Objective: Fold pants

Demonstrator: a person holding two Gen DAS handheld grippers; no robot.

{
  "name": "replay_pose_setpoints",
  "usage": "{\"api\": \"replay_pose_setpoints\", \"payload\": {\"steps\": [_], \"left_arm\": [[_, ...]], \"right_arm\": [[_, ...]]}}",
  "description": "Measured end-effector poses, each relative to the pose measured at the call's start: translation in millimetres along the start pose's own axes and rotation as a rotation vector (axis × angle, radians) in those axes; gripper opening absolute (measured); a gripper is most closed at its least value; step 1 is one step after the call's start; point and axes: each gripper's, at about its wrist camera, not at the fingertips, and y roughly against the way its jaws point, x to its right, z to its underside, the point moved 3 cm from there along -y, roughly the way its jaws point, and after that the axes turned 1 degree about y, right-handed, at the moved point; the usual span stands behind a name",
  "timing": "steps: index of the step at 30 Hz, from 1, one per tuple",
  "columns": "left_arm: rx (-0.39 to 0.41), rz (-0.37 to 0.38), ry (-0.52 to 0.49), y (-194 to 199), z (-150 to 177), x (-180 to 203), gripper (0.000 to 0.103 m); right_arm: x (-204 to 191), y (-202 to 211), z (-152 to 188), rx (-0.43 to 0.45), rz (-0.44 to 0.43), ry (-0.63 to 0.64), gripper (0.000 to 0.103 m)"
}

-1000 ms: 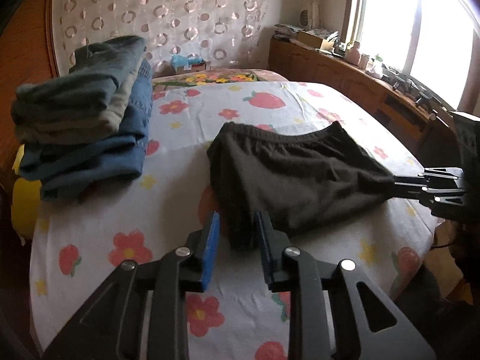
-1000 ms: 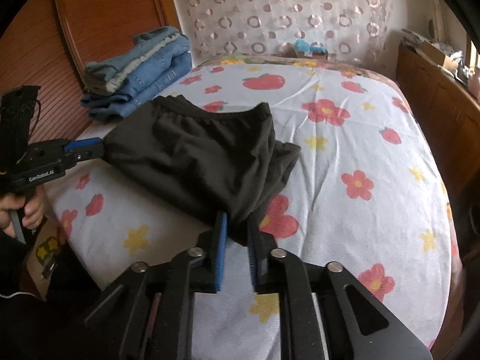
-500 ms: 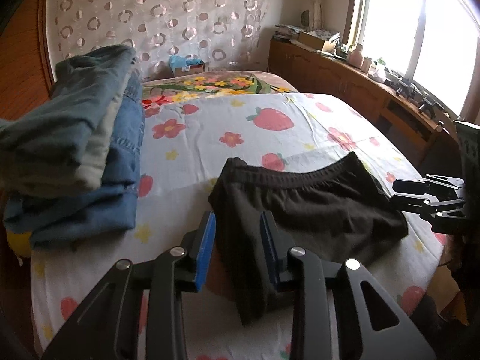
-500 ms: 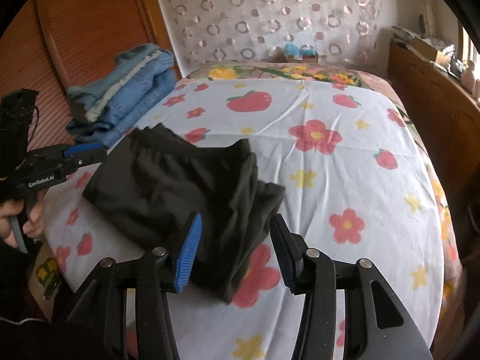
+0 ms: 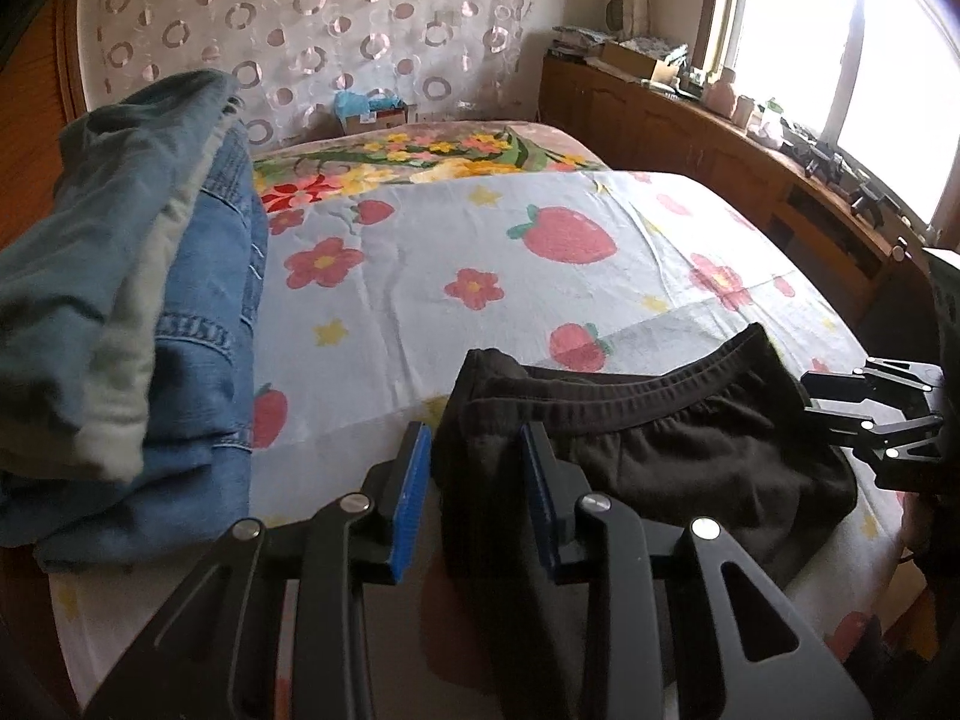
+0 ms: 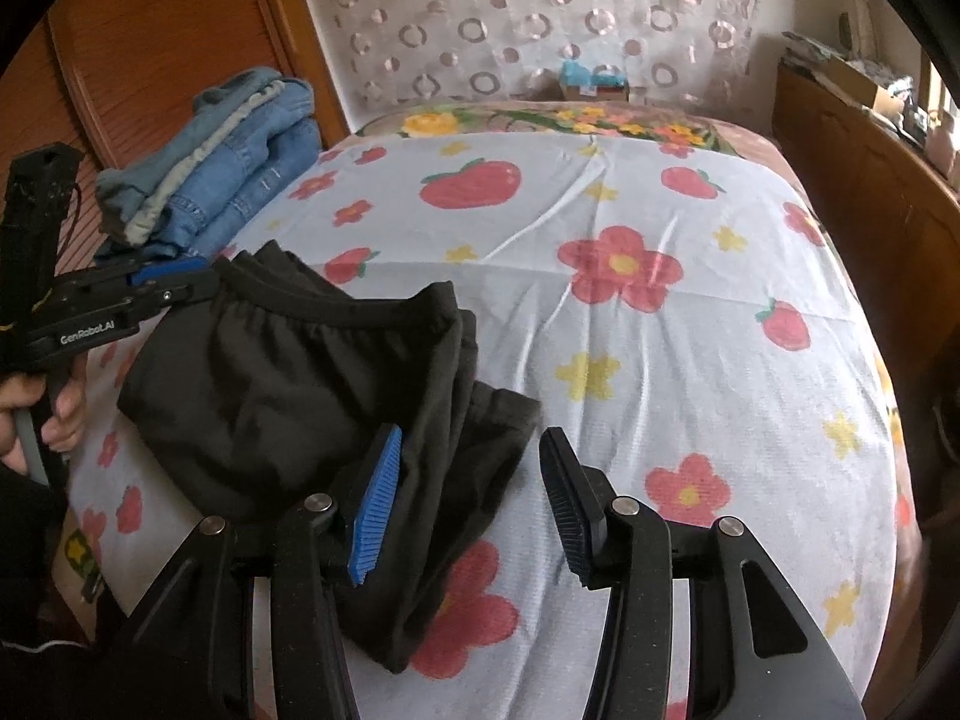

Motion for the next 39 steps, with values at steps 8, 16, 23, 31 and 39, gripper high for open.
{"api": "replay_pose_setpoints", "payload": {"steps": [8,16,23,31,39], "left_arm": [[-0.037,-0.005,-0.007,-15,7,-2,0.033],[-0.024,-0.027,0.012,-18,9,-8,0.052],[-0.029,-0.013,0.014,-19,9,-13,0.054],[-0.023,-0.008,0.008,-19,9,-12,0.054],[-0.058,0.079,0.067,-22,1,-14,0.052]], "right_arm": [[-1,-5,-1,-0.014,0.002,0.002,0.048],[-1,-5,-1,-0.013,0.003,0.001,0.049],[-1,-5,-1,-0.013,0.000,0.002,0.049],[-9,-11,-7,-0.014,-0.030,0.010,0.024],[-14,-15,-6,0.006,-0.043,0.015,0.020]]}}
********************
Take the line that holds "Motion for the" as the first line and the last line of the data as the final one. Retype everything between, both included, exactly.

> _WRITTEN RESPONSE_:
Motion for the next 39 steps, with values at steps 8, 16, 23, 31 and 39, gripper high for open.
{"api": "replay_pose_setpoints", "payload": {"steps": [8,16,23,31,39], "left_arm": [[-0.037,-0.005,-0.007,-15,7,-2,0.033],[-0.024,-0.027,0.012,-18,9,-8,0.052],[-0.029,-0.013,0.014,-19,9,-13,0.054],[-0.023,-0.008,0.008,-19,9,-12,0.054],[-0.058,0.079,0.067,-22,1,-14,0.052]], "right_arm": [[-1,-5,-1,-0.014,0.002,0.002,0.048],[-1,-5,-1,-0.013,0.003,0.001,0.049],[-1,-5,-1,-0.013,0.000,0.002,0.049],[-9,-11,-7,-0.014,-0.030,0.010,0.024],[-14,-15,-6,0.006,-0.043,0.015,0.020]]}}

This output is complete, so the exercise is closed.